Maranda at Work: Carhopping at Sonic

Maranda at Work: Carhopping at Sonic
(Source: Maranda Whittington)

SHREVEPORT, LA (KSLA) - It’s one of the few fast food places left where you can still get your meal from a worker on roller skates.

I’m talking about Sonic — and there’s plenty of them scattered around the Ark-La-Tex. But what’s going on behind the scenes when you order your food?

The red button you press to order your food, is the one that leads you to the world of Sonic.

Maranda at Work: Carhopping at Sonic

Workers at the location on South Barksdale in Bossier City work pretty hard to make sure you get your favorite sandwich, and cherry limeade.

So how does it all really work? Well that’s what I wanted to find out. Before I could dive into the Sonic world, I had to learn how this location got it’s start from a guy name Paul Reiser.

“The reason we are in the Sonic business is because when my dad was a little boy he always wanted to be in business for himself,” Reiser said.

The eighth of nine siblings, Paul’s father grew up poor in Wichita, Kansas, but he always wanted to have his own business.

“He was selling things out of his locker, washing dishes on his lunch break, and he was the kid very famously bought his first car when he was 13-years-old," said Reiser.

Paul Reiser's father when he was 13-years-old (Source: Paul Reiser)
Paul Reiser's father when he was 13-years-old (Source: Paul Reiser) (Source: Paul Reiser)

His family moved to Monroe, Louisiana in 1976 to open one of the city's first Sonic Drive-In's.

“When we first got into the Sonic business it was kind of hard," he said. "Small business family owned so we all worked in the store. So I’m nine years old carhopping, my sister’s at the fountain and my brother’s cooking and managing and we just all grew up in the business.”

Paul eventually left and went to school, getting a degree in video production, but hamburgers and shakes just had a way of bringing him back into the business — but not without some challenges.

“I first took over the old Sonic in Bossier," he said. “There was no casinos, I guess there was a mall. So my manager called me — well my assistant called me and said ‘hey someone just got shot robbing the Thrifty Liquor and they’re hiding behind our dumpster’ — so that’s the neighborhood that we were in.”

Over time things started to get better.

Now Paul is the president of Reiser Group Sonic Management where he and his family now own 37 Sonic Drive In’s across Louisiana, Texas, Alabama and Florida.

Paul briefed me on how everything all works here, and then he paired me up with cook Brad Blunt to show me how to prepare the food.

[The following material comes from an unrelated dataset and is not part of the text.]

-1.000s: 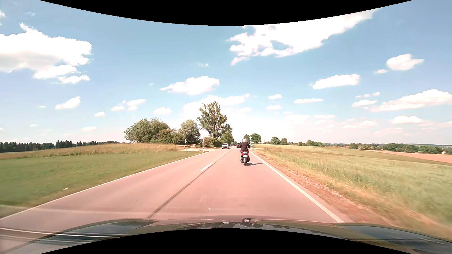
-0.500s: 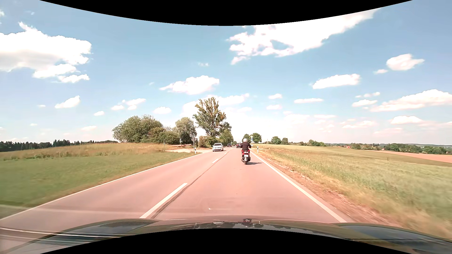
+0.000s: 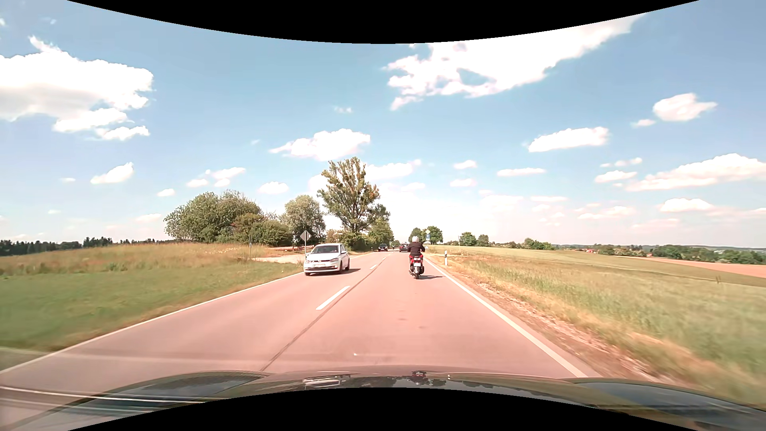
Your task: Follow the waypoints while adhering to traffic rules and regulations
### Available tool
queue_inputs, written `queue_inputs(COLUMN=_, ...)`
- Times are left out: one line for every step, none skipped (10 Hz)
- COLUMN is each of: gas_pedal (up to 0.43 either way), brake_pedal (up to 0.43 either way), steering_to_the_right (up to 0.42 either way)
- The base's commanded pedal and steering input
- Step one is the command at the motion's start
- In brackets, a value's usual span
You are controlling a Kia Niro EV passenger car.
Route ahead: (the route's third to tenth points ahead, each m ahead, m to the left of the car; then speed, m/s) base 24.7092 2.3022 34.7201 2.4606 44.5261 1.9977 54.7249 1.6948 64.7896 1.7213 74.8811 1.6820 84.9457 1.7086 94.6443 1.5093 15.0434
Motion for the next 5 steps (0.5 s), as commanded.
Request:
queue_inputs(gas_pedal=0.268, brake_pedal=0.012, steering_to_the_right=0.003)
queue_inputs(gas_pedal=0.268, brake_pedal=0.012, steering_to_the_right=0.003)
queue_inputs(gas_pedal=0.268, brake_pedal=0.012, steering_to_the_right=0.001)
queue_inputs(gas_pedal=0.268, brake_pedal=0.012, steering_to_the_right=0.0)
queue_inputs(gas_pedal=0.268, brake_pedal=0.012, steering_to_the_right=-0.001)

Once we washed our hands, Brad demonstrated how to make a toaster sandwich, then it was my turn.

I dropped some oil down, then the egg, and while that’s cooking I drop the toast in to cook, and head back over to finish cooking my egg.

Everything will get placed on the toast, get wrapped up and it heads out the door.

Next I met Tiffany Padgett who showed me how to make a cherry limeade and ice cream.

But the final task I had to do, was deliver the food which required skates.

Paul was nice enough to order me a pair of skates, and once I got them on it was time to test them out

I met carhop Kade Wilcher who showed me how to master the basics, and then we did a lap around the building.

Next we went back inside so Kade can show me how to deliver orders.

Once an order comes in and is completed, Kade will read the receipt to make sure he has everything he needs. He'll load up his tray and head out the door to deliver the food.

While I struggled on my skates, Kade is reading the order to the customer and making sure they have everything they need.

Once he finishes, it was my turn. As I tried not to fall and spill my customer’s order, I introduced myself and was able to finally give her, her meal.

My fancy skating skills even got me a tip and some free coffee!

But as I learned the tricks and trades of Sonic, working with this staff showed me just why Paul loves what he does.

“I got a lot of great people working for us and I try to invest in them," he said. "We try to do training, we try to teach people how to have a better life through how do you make the most out of what you do.”

But one thing’s for sure, if there’s a city in need of a Sonic-Drive In , Paul just might be there building the next one.

“Ray Kroc was 52 when he first started franchising McDonalds so I’m 52," he said. I’m just getting started.”